** WHAT YOU HAVE TO DO **
Please produce a character-exact copy of the listing that follows, omitting all images.
== Segment start ==
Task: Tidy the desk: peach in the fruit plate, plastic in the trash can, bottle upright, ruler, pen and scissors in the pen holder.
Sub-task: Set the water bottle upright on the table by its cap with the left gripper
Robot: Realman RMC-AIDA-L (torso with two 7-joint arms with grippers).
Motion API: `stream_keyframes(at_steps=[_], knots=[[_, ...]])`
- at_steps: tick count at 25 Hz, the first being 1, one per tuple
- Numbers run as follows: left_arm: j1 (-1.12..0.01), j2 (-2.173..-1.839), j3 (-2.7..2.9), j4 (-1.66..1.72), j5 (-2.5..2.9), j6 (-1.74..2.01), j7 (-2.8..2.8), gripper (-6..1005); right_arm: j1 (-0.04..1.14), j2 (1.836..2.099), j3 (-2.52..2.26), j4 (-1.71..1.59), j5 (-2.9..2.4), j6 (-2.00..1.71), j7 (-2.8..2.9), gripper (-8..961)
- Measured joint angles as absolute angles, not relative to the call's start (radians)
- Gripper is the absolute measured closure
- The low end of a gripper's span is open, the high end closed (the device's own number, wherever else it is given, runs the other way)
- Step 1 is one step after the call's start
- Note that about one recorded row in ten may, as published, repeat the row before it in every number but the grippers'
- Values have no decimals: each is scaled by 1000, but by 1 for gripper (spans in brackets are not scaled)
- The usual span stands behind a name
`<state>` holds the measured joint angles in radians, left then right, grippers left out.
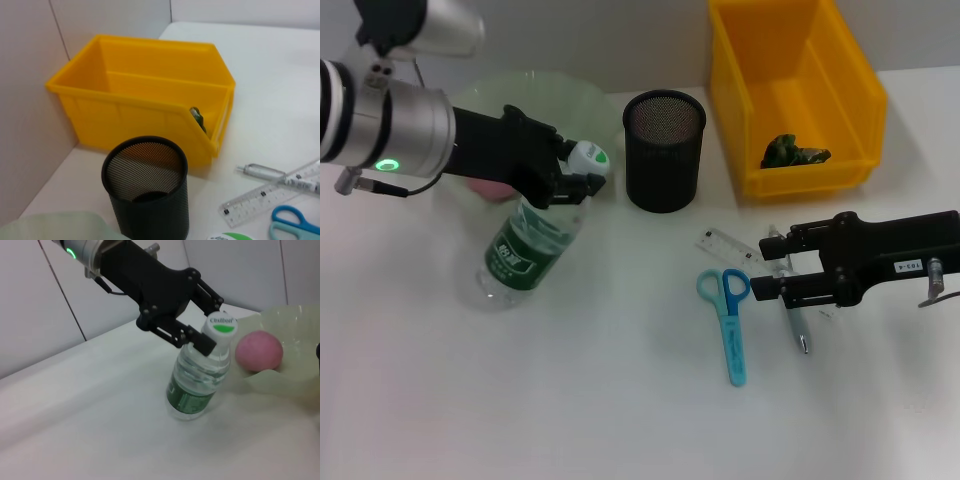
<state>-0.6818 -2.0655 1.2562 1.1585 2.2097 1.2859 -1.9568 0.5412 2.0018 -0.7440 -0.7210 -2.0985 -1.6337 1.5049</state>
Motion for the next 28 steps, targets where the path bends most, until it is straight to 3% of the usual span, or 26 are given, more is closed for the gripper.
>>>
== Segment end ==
** RESPONSE AREA **
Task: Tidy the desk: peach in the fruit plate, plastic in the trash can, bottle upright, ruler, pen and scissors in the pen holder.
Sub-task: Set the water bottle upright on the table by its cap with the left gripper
Robot: Realman RMC-AIDA-L (torso with two 7-joint arms with grippers).
Motion API: `stream_keyframes(at_steps=[_], knots=[[_, ...]])`
- at_steps: tick count at 25 Hz, the first being 1, one per tuple
- Numbers run as follows: left_arm: j1 (-1.12..0.01), j2 (-2.173..-1.839), j3 (-2.7..2.9), j4 (-1.66..1.72), j5 (-2.5..2.9), j6 (-1.74..2.01), j7 (-2.8..2.8), gripper (-6..1005); right_arm: j1 (-0.04..1.14), j2 (1.836..2.099), j3 (-2.52..2.26), j4 (-1.71..1.59), j5 (-2.9..2.4), j6 (-2.00..1.71), j7 (-2.8..2.9), gripper (-8..961)
- Measured joint angles as absolute angles, not relative to the call's start (radians)
- Gripper is the absolute measured closure
- The low end of a gripper's span is open, the high end closed (the device's own number, wherever else it is given, runs the other way)
- Step 1 is one step after the call's start
- Note that about one recorded row in ten may, as published, repeat the row before it in every number but the grippers'
- Values have no decimals: each is scaled by 1000, but by 1 for gripper (spans in brackets are not scaled)
- The usual span stands behind a name
`<state>` holds the measured joint angles in radians, left then right, grippers left out.
<state>-0.6818 -2.0655 1.2562 1.1585 2.2097 1.2859 -1.9568 0.5412 2.0018 -0.7440 -0.7210 -2.0985 -1.6337 1.5049</state>
Motion for the next 28 steps, targets where the path bends most, until it is straight to 3% of the usual span, or 26 are given, more is closed for the gripper.
>>>

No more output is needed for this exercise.